秦之游顿时五味杂陈,脸色青白交替,复杂异常。
“送子娘娘?”颇有些咬牙切齿的味道。
语毕,又见那小尼低着头绞着手指,懊悔异常地道:“早知如此,平时就分只鸟腿出来与娘娘供奉一下,也费不了多少力气。如今还劳的娘娘辛苦来寻一番,罪过罪过。”
他一口气卡在喉咙里,受伤的胸口隐隐作疼地厉害。
他不禁后悔,怎地就选了这么一个地方。
上下将这小尼打量一番,他深吸两口气,握握拳,提醒自己莫与这未开化的小尼计较。
忍了两忍,方还算温和地开口道:“我不是那送子娘娘。”
“娘娘修要骗我,我小时不懂事还偷…恩,借过定逸与您的供奉……怎会认错了您的相貌?”小尼一脸“你骗不了我”的表情。
“荒唐!哪里来的蛮野小尼,我是个男子,怎会是那送子娘娘?”秦之游大声喝道,“休要再胡言乱语!”
她被他吼得心惊胆跳。“男子?”看那人脸色不好忙赔了笑脸跟着他的话重复了一遍。
“正是!”
清浅十分纳罕,男子?真是第一次见。
将娘亲说的“害人物件”上上下下打量了一番,甚至还绕着看了两圈。
两个眼睛,一个鼻子,一张嘴巴,这“害人物件”看起来同自己一样,也无甚吓人的地方嘛。
意外了结了一件挂心多年的事,她一脸轻松,转身蹲回锅边。
他正以为这小尼终于开了窍,那张脸又转了回来,仰着头眼睛一闪一闪极其纯良地望着他,道:“真不是送子娘娘?”
清浅生平第一次觉得娘亲说的话深有道理,是在见到那“害人物件”脸色就由红涨黑,黑中见紫,丰富异常,怒气冲冲对她吼道:“不是!”
她揉揉耳朵,撇撇嘴,忿忿然剜了那物件一眼,哪里来的野人,既不是送子娘娘也不早早说清楚,害得她以为送子娘娘来讨她偷吃的那些供奉。
“男子”这物件果然不是什么好东西。
秦之游见着清浅那个样子,气得胸口更疼了几分。
这小尼颇有几分胡搅蛮缠的气人本事。
也罢也罢,既与这小尼扯不清,且装回仙人吧。
整了整金冠,弹了弹袖口的灰尘,咳了两声——摆出一副风流谪仙的样子,幽幽道:“我虽不是什么送子娘娘,却是娘娘……跟前的人。”
娘娘跟前的人?那是什么仙位?
她只知道神仙。
他,神仙跟前的……那,勉强算个半仙吧?
清浅伸长耳朵,认真思忖一番,站起来狗腿道:“半仙饿了吧,莫不如去凳子上坐着歇歇?肉汤一会就好。
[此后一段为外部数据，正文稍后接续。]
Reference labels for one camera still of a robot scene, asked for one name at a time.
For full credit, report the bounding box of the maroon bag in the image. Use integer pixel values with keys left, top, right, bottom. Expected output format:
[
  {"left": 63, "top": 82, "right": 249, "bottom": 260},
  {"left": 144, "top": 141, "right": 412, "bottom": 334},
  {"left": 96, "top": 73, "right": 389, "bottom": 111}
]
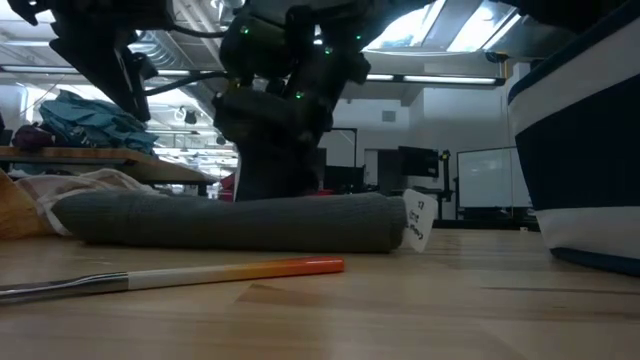
[{"left": 10, "top": 123, "right": 55, "bottom": 153}]

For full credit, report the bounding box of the grey waffle towel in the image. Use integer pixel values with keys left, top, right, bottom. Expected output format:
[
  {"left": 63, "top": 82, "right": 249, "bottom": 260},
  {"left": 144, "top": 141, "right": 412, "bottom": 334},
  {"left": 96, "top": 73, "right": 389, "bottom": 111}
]
[{"left": 52, "top": 188, "right": 439, "bottom": 254}]

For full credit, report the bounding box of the pile of teal clothes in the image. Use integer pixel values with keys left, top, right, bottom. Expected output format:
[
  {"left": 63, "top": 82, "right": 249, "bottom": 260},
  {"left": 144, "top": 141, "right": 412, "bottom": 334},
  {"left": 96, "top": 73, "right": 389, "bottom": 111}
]
[{"left": 38, "top": 89, "right": 159, "bottom": 155}]

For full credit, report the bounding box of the white checked towel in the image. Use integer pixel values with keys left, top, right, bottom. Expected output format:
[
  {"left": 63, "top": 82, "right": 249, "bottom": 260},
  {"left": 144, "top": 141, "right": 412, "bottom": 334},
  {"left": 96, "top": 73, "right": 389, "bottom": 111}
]
[{"left": 14, "top": 168, "right": 167, "bottom": 236}]

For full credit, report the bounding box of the navy blue fabric basket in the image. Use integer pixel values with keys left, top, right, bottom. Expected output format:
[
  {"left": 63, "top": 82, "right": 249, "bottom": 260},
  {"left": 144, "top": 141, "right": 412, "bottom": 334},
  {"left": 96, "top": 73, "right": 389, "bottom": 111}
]
[{"left": 506, "top": 0, "right": 640, "bottom": 279}]

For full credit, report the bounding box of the black metal table frame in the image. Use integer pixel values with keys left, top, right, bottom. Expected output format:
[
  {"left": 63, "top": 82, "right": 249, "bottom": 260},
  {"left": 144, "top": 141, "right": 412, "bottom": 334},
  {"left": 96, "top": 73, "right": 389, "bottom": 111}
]
[{"left": 432, "top": 215, "right": 541, "bottom": 232}]

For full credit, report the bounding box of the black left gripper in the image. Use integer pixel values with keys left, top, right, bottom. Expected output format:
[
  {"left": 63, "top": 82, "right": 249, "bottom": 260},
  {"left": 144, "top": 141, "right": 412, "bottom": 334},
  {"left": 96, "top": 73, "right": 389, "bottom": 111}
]
[{"left": 48, "top": 13, "right": 167, "bottom": 124}]

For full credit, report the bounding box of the black monitor on stand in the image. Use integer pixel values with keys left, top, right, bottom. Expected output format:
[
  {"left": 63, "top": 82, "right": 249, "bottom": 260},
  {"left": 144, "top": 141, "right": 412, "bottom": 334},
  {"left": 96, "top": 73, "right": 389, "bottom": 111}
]
[{"left": 398, "top": 145, "right": 441, "bottom": 179}]

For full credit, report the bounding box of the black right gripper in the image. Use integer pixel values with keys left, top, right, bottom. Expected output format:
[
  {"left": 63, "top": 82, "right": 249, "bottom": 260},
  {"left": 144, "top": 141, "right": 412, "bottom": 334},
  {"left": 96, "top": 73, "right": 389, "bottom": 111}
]
[{"left": 212, "top": 85, "right": 335, "bottom": 201}]

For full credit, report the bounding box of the ceiling light strip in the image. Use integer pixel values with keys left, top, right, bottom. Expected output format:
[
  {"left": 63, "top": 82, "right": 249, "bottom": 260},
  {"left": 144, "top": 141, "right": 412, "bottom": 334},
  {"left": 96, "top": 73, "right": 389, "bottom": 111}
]
[{"left": 0, "top": 63, "right": 506, "bottom": 87}]

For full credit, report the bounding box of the wooden workbench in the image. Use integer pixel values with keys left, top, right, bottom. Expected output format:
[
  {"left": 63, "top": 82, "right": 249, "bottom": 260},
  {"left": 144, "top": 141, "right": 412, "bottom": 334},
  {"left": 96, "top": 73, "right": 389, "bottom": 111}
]
[{"left": 0, "top": 146, "right": 219, "bottom": 197}]

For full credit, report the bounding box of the whiteboard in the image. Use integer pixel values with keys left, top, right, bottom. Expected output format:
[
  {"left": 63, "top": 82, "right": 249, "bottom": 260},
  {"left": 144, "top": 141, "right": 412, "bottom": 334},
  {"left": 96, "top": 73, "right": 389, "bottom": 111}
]
[{"left": 456, "top": 146, "right": 533, "bottom": 210}]

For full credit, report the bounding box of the knife with orange handle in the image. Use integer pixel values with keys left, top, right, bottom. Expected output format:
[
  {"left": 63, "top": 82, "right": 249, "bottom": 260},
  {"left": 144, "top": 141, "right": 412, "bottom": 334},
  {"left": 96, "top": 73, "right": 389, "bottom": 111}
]
[{"left": 0, "top": 256, "right": 346, "bottom": 306}]

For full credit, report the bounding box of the black framed robot station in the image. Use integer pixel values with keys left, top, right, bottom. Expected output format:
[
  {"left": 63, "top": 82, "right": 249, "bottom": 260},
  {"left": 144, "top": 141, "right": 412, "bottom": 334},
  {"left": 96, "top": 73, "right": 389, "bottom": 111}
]
[{"left": 319, "top": 127, "right": 359, "bottom": 196}]

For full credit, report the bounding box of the mustard yellow towel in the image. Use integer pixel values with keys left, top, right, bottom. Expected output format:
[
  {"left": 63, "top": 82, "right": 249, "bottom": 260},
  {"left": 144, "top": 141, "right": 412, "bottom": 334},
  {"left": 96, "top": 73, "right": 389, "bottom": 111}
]
[{"left": 0, "top": 169, "right": 54, "bottom": 240}]
”
“半仙?”他一噎,揉了揉额角,不知自己何时竟沦落到了这一步。
“甚好,甚好。”半晌点点头,泄愤般使劲揉了揉她的发髻,却向床上走去,袍子一撩,盘腿坐了上去。
待到肉汤出锅时,天色已经暗了下来。
桌角那盏油豆粒大的火光时不时地跳动一下,提醒着自己的存在。
清浅望着那锅底的一点肉汤唉声叹气,叹气哀声,暗道自己时运不济,好不容易遇到个半仙是个“害人物件”不说,还要供奉自己的吃食。
“你叹的什么气?”秦之游被她叹的心烦。
清浅听见他说话,叹地更起劲了,怨念非常地将整个铁锅端到他的眼前。
“害人物件”却嫌弃地往床里挪了挪,神色颇有些抑郁,“你这是作甚?”
她想了想,恍然大悟,将锅一股脑塞到床上人的手里。
从旁边的柜子里拿出把香,就着那烛火点了起来,自己又爬到床底下,拿出个占满灰尘的精致小香炉将香插了进去。
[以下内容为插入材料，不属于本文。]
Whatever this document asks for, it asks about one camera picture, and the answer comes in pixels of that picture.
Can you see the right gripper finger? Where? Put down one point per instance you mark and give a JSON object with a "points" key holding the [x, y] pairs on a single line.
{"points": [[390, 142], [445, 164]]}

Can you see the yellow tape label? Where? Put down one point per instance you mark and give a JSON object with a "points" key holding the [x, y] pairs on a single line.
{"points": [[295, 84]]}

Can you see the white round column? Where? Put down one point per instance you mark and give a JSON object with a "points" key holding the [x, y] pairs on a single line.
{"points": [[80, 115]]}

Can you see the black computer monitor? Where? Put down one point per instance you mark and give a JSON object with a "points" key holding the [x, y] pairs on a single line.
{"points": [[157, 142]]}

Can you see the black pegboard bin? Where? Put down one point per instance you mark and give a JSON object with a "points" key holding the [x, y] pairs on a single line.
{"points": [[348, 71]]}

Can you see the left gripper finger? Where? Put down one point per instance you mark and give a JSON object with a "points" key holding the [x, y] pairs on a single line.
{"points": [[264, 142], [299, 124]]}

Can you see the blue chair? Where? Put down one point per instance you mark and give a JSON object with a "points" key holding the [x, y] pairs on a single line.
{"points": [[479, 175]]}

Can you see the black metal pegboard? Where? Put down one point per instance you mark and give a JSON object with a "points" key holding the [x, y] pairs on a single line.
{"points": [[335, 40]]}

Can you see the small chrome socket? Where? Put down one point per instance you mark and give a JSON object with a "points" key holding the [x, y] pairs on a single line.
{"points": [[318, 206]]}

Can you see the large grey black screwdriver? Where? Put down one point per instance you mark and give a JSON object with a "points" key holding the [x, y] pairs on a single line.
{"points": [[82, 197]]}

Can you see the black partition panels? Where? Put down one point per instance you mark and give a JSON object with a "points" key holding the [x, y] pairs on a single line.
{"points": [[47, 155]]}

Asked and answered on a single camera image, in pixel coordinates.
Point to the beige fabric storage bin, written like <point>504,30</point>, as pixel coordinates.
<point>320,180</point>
秦之游手里端着个铁锅看着她忙来忙去,当她将手里的香炉谄媚地递向自己时,方才明白她的意思。他的青筋随着鼓起,一跳一跳,隐隐有爆开之势。
那小尼还怕他的火气不够似的,幸灾乐祸道:“仙人都是吃香火的,想必半仙也是,瞧我,真是糊涂,你哪里能吃地什么肉汤。香火才真真适合你。”
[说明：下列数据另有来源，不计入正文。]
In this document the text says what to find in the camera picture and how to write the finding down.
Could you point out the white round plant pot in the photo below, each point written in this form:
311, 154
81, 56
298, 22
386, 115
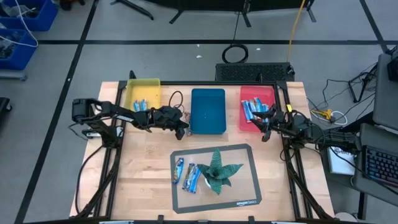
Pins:
206, 183

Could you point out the green snake plant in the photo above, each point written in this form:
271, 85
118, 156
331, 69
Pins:
217, 171

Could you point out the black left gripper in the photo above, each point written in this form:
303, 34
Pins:
168, 124

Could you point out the red plastic bin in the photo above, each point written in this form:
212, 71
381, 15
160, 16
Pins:
258, 91

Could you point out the blue storage crate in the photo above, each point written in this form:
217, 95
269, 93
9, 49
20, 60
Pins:
43, 18
25, 53

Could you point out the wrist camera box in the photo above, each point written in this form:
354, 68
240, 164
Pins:
166, 111
281, 117

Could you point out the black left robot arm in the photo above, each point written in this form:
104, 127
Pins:
109, 109

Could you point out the white round object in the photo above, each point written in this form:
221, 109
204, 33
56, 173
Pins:
345, 218

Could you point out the silicone baking mat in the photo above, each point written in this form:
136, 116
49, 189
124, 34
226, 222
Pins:
242, 186

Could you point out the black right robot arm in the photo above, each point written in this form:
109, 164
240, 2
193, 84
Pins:
335, 137

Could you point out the yellow plastic bin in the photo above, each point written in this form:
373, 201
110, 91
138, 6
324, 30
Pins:
143, 90

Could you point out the grey shelf base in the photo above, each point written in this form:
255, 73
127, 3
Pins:
12, 74

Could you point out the blue wrapper granola bar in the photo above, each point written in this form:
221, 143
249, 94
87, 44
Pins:
196, 180
136, 105
252, 107
258, 104
178, 169
246, 110
188, 177
143, 105
265, 109

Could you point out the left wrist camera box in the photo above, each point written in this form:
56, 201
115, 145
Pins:
166, 111

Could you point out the blue plastic bin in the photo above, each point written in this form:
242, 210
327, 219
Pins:
208, 109

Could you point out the black partition panel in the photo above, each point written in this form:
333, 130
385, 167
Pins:
202, 3
273, 3

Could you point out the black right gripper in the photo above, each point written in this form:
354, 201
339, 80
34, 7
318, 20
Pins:
281, 129

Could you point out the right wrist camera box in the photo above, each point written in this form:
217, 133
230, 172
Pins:
281, 117

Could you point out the grey desk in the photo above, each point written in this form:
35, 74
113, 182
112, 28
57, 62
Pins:
385, 99
373, 137

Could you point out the white box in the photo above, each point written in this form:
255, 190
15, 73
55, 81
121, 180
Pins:
339, 161

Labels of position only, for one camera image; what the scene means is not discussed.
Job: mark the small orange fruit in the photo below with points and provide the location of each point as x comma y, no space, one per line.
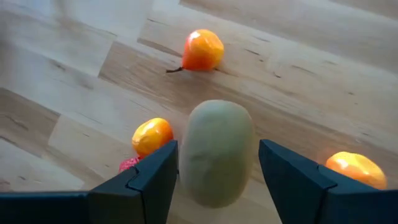
354,169
152,135

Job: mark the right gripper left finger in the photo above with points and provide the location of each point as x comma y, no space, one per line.
124,202

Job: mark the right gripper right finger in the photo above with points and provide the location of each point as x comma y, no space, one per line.
311,199

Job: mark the red plastic strawberry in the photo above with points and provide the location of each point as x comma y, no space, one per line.
129,164

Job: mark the small orange persimmon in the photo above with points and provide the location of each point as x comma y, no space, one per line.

原来半仙不吃肉汤,只吃香火,明白了这点之后,清浅神清气爽,觉得这半仙也没什么不好。正要再说些什么,就听见外面传来了小尼姑静安的声音,“浅浅,浅浅,你怎地又不去吃饭?”
她把香炉也一股脑地扔给了床上的人,自己堵在了门前,这静安晚上不睡觉,净爱串门子。
……
好不容易打发掉空虚无聊想要进屋闲磕牙的静安,一进门,就见着那把香已经被扔到了炭盆里,香炉不见了踪影。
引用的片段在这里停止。